Task instructions.
What is needed is the number of lines in the data below that include "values", stated by itself.

----

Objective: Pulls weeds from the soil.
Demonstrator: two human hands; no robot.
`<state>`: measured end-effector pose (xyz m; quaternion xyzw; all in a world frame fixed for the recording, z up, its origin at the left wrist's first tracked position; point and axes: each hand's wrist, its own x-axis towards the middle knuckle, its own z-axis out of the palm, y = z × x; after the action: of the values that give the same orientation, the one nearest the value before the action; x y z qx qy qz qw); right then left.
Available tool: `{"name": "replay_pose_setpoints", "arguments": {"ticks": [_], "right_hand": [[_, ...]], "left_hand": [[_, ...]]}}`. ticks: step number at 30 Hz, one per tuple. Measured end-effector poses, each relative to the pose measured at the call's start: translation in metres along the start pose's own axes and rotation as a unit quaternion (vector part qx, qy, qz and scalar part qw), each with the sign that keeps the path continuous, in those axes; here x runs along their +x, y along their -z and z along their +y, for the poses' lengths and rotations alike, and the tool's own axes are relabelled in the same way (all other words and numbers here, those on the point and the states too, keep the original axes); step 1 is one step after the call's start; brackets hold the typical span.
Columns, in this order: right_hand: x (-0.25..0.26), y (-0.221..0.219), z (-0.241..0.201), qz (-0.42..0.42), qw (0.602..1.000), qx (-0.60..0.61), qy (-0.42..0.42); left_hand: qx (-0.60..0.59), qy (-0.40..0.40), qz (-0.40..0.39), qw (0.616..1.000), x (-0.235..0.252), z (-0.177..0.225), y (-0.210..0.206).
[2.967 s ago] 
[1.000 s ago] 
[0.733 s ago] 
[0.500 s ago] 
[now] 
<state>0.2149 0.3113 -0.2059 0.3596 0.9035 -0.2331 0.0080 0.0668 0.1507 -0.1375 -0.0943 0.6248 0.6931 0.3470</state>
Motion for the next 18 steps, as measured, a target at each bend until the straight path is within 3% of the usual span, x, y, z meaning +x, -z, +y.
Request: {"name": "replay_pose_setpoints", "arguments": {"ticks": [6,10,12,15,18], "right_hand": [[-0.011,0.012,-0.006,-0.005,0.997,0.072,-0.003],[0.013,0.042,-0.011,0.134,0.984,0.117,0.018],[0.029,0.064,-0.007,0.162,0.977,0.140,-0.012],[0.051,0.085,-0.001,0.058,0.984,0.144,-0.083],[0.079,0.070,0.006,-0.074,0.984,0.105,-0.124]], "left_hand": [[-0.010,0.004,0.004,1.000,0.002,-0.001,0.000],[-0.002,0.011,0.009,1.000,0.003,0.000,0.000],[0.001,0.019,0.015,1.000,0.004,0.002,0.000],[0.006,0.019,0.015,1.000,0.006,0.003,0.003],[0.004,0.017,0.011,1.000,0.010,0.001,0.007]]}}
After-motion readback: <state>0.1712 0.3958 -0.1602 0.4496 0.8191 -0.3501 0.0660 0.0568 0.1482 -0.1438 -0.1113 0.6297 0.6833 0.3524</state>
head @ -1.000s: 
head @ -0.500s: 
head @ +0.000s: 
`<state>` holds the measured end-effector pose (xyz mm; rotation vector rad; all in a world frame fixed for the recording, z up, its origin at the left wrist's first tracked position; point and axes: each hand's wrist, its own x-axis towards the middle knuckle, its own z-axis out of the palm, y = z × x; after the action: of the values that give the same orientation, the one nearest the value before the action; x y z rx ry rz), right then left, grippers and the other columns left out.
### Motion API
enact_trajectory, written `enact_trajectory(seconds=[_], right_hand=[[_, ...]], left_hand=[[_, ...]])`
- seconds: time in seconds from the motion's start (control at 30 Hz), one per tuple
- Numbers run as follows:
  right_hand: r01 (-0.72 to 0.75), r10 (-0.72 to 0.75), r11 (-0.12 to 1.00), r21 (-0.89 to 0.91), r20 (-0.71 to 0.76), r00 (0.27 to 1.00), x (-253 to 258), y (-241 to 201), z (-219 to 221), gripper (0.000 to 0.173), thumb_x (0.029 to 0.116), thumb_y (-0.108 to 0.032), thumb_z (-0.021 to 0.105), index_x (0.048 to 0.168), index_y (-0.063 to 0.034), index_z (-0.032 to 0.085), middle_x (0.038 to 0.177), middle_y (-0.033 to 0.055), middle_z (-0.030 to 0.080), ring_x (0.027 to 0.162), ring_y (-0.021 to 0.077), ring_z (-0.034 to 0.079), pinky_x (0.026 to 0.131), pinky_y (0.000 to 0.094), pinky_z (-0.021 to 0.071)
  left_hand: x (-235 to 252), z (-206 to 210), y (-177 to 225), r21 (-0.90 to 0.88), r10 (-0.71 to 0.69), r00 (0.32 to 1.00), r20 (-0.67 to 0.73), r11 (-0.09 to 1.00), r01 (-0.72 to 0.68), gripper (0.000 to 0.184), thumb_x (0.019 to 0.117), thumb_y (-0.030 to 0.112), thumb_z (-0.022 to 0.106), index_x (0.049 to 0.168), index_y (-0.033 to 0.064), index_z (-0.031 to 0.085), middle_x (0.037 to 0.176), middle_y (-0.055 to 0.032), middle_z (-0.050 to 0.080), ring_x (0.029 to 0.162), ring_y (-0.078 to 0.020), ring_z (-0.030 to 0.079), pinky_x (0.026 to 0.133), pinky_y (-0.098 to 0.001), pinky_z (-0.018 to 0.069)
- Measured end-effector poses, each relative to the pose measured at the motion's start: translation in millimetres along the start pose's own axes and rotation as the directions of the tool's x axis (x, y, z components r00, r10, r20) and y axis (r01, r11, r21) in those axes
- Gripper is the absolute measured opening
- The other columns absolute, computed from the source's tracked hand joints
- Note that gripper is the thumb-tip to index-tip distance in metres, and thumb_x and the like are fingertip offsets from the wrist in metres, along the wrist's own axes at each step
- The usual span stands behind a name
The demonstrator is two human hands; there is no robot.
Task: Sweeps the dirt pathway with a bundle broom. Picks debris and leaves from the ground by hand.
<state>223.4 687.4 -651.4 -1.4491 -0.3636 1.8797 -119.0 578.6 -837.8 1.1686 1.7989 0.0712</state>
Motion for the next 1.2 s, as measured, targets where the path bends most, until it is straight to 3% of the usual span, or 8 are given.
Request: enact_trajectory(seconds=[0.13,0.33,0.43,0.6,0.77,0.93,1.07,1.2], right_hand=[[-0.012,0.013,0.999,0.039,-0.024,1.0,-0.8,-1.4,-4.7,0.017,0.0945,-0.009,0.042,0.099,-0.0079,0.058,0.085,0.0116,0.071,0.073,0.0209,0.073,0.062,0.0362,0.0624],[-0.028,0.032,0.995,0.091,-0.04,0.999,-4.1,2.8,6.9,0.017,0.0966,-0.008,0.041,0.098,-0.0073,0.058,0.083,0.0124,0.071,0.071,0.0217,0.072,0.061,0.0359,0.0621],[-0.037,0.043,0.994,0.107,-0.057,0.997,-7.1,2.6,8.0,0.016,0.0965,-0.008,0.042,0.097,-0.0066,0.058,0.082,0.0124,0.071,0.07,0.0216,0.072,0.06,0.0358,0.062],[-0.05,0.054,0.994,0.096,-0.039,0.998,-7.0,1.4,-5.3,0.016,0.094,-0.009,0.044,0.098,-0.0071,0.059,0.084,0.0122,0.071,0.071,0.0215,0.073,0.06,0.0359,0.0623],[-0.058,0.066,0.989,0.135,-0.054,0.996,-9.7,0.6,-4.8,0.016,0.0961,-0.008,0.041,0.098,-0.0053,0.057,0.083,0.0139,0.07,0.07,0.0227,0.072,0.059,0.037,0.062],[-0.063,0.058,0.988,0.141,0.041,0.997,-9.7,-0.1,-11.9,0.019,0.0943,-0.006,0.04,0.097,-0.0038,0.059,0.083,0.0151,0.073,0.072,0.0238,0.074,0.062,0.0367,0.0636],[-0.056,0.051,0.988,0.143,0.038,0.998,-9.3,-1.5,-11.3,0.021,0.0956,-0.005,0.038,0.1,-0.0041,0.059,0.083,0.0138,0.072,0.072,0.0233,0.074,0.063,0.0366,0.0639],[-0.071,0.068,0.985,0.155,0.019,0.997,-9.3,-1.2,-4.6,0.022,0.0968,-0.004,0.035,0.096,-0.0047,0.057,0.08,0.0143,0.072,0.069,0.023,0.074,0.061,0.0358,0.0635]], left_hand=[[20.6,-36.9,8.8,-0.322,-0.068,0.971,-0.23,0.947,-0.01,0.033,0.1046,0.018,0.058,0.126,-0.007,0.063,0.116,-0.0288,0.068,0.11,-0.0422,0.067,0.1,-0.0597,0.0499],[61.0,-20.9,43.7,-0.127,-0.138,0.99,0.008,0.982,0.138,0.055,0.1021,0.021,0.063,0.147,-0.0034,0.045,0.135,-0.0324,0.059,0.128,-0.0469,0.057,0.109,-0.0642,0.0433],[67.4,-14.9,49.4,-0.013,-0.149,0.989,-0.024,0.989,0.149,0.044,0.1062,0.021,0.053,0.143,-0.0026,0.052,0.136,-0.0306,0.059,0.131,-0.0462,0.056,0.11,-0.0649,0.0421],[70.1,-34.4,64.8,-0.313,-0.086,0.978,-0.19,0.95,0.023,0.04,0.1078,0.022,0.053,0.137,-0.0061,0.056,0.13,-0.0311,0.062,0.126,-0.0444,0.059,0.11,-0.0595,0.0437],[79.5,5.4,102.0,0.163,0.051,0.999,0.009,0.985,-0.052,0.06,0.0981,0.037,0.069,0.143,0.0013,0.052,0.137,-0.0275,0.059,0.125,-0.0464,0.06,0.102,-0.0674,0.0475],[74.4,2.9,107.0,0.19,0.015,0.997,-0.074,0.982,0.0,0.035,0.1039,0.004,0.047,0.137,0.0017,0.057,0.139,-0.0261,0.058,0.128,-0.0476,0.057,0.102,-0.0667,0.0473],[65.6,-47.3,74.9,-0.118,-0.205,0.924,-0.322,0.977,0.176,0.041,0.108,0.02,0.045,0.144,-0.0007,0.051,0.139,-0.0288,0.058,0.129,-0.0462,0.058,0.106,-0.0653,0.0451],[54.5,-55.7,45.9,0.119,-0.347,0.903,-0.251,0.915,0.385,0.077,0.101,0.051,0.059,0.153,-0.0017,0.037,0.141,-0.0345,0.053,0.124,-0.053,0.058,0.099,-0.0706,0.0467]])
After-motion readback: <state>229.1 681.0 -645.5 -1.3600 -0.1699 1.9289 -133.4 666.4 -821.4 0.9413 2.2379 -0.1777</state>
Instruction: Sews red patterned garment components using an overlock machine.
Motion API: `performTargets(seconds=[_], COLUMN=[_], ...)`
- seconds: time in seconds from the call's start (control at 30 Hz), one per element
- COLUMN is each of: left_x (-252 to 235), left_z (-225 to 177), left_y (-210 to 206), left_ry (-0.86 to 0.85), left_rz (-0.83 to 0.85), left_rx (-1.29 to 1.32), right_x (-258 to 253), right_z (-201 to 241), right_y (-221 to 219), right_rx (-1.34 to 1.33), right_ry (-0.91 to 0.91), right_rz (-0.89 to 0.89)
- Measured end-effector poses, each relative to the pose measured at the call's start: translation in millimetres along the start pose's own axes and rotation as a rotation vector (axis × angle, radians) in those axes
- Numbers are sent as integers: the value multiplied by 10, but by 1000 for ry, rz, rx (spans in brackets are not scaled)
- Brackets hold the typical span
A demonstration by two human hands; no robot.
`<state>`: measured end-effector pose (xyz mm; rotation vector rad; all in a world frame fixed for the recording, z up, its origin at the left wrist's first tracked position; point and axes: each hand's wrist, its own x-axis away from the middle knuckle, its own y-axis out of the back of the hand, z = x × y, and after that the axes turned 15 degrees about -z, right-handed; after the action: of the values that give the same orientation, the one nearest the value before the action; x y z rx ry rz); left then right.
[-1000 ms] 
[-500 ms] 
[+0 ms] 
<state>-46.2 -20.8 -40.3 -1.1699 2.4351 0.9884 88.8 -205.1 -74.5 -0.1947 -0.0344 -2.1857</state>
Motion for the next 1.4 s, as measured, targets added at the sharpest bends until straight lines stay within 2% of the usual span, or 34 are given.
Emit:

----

Result for this task.
3